Search term "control": copy each line of the records that contains it.

Stored items from a collection:
_ _ _ _ _

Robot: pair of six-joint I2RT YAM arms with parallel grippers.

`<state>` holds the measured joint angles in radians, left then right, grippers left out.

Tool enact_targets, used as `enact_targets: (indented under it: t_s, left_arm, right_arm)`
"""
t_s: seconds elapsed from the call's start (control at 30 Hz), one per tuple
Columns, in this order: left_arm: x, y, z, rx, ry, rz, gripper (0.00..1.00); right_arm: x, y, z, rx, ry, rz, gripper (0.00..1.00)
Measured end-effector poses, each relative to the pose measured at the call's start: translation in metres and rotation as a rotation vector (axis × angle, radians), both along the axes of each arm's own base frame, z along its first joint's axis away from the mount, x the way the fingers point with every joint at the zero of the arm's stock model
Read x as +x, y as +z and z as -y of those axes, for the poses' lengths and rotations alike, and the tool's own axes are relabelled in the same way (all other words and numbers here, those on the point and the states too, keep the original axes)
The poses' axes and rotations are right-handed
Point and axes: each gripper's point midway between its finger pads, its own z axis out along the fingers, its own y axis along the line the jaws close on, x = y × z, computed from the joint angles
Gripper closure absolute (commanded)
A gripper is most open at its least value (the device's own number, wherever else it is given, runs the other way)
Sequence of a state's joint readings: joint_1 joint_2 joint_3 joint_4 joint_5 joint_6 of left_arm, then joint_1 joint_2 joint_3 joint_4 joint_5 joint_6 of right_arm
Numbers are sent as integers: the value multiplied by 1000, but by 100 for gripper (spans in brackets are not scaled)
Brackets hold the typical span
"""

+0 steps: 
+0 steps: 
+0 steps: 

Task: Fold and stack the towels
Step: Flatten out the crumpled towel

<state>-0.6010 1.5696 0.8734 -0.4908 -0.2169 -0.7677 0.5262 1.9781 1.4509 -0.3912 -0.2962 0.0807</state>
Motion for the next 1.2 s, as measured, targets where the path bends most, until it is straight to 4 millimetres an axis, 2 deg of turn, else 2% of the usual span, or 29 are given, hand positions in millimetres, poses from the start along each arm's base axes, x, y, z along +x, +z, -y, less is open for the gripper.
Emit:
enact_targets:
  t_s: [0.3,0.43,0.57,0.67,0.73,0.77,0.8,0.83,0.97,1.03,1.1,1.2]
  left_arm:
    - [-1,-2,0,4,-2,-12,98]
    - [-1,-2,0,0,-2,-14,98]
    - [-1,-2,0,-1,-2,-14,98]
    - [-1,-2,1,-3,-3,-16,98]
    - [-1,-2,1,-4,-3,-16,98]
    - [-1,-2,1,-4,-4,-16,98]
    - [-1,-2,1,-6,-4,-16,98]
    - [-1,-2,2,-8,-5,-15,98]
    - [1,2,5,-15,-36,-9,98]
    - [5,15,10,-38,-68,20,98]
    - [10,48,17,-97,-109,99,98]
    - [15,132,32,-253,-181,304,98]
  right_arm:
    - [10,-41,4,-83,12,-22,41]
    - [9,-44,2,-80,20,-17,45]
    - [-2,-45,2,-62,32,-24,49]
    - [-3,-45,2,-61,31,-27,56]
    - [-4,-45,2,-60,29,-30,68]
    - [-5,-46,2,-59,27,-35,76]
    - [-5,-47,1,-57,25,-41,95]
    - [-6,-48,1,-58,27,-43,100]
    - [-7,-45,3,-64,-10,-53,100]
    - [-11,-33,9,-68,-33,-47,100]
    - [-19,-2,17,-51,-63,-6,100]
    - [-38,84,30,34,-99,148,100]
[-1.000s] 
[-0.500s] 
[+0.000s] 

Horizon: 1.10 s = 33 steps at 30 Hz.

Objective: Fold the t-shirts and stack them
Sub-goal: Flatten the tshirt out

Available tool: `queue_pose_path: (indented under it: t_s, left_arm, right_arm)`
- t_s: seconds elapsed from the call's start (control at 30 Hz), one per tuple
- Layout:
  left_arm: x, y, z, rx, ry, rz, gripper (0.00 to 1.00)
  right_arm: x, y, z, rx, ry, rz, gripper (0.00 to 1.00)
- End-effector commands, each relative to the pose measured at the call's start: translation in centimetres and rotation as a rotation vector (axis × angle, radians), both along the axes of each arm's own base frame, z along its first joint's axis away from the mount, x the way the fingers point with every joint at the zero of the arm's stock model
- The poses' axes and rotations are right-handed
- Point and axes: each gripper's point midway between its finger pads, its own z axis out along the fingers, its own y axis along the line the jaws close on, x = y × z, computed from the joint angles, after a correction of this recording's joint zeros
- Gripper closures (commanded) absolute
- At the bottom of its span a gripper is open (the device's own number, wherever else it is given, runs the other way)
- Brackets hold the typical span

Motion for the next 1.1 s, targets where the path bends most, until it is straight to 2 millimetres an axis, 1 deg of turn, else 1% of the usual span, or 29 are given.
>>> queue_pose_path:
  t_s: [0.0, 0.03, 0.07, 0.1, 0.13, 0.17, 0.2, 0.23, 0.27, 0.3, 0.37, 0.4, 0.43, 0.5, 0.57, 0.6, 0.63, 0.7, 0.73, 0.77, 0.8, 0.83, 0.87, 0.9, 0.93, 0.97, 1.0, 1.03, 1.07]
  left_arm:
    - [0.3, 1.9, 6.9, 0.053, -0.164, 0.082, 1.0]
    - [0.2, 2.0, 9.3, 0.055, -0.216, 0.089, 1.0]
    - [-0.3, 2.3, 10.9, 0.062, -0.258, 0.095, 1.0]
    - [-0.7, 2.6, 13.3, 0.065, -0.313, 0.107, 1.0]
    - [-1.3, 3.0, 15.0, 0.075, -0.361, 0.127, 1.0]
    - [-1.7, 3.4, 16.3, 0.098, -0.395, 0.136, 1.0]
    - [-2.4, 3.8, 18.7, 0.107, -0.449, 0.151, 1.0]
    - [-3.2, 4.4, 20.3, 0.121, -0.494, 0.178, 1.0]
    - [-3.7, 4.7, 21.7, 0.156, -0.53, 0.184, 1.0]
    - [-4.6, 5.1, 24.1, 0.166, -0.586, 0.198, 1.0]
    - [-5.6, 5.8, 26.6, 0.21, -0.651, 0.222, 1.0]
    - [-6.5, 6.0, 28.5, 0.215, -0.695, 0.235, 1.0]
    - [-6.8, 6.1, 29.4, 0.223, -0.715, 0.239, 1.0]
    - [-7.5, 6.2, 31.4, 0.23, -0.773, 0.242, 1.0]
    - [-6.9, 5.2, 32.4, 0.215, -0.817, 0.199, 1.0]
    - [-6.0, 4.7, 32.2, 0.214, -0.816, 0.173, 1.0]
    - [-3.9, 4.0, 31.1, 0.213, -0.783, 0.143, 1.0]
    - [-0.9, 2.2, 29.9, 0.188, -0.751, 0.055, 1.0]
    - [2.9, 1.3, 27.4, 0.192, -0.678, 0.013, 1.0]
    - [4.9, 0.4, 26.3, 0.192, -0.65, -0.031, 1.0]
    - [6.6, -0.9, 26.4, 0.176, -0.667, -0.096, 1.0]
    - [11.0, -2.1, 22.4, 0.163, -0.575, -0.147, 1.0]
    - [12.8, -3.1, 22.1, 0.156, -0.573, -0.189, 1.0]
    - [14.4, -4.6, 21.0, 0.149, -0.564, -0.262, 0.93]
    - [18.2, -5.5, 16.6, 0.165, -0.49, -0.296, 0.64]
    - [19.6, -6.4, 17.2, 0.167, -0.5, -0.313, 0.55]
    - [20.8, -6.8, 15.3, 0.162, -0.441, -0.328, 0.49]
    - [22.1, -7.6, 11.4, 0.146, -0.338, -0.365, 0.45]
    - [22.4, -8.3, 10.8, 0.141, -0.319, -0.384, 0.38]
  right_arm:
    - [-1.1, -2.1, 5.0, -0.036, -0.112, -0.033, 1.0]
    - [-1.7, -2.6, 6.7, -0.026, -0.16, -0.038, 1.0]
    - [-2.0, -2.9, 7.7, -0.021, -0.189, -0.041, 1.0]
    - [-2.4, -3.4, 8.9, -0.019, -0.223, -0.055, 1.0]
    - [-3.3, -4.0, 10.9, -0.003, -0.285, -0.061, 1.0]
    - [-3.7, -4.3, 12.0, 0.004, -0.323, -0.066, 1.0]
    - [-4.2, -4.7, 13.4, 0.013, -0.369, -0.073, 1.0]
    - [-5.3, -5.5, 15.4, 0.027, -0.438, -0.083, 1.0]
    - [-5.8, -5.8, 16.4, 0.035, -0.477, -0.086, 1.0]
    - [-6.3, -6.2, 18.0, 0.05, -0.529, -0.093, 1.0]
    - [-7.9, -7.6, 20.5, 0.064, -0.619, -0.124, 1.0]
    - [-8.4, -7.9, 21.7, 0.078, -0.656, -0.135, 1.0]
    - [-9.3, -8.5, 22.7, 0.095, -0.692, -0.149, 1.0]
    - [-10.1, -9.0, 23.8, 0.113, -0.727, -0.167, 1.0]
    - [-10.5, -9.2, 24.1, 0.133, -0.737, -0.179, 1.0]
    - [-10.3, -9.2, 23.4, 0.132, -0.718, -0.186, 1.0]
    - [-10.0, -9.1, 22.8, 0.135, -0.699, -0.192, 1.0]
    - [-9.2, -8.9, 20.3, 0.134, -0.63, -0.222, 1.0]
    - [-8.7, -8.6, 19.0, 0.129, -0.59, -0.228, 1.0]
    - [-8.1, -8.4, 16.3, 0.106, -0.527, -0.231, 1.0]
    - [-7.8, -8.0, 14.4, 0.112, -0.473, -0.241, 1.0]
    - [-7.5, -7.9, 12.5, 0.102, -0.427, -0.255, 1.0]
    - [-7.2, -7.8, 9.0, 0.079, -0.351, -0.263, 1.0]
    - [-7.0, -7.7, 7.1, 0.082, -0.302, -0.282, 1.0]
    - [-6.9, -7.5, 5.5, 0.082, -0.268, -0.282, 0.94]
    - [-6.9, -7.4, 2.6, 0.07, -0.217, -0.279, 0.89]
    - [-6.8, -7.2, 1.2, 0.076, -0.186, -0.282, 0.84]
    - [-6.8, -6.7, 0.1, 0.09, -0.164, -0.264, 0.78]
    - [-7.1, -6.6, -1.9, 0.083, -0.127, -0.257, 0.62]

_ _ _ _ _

Task solution -
t_s: seconds elapsed from the call's start (control at 30 Hz), one per tuple
- t_s: seconds elapsed from the call's start (control at 30 Hz), one per tuple

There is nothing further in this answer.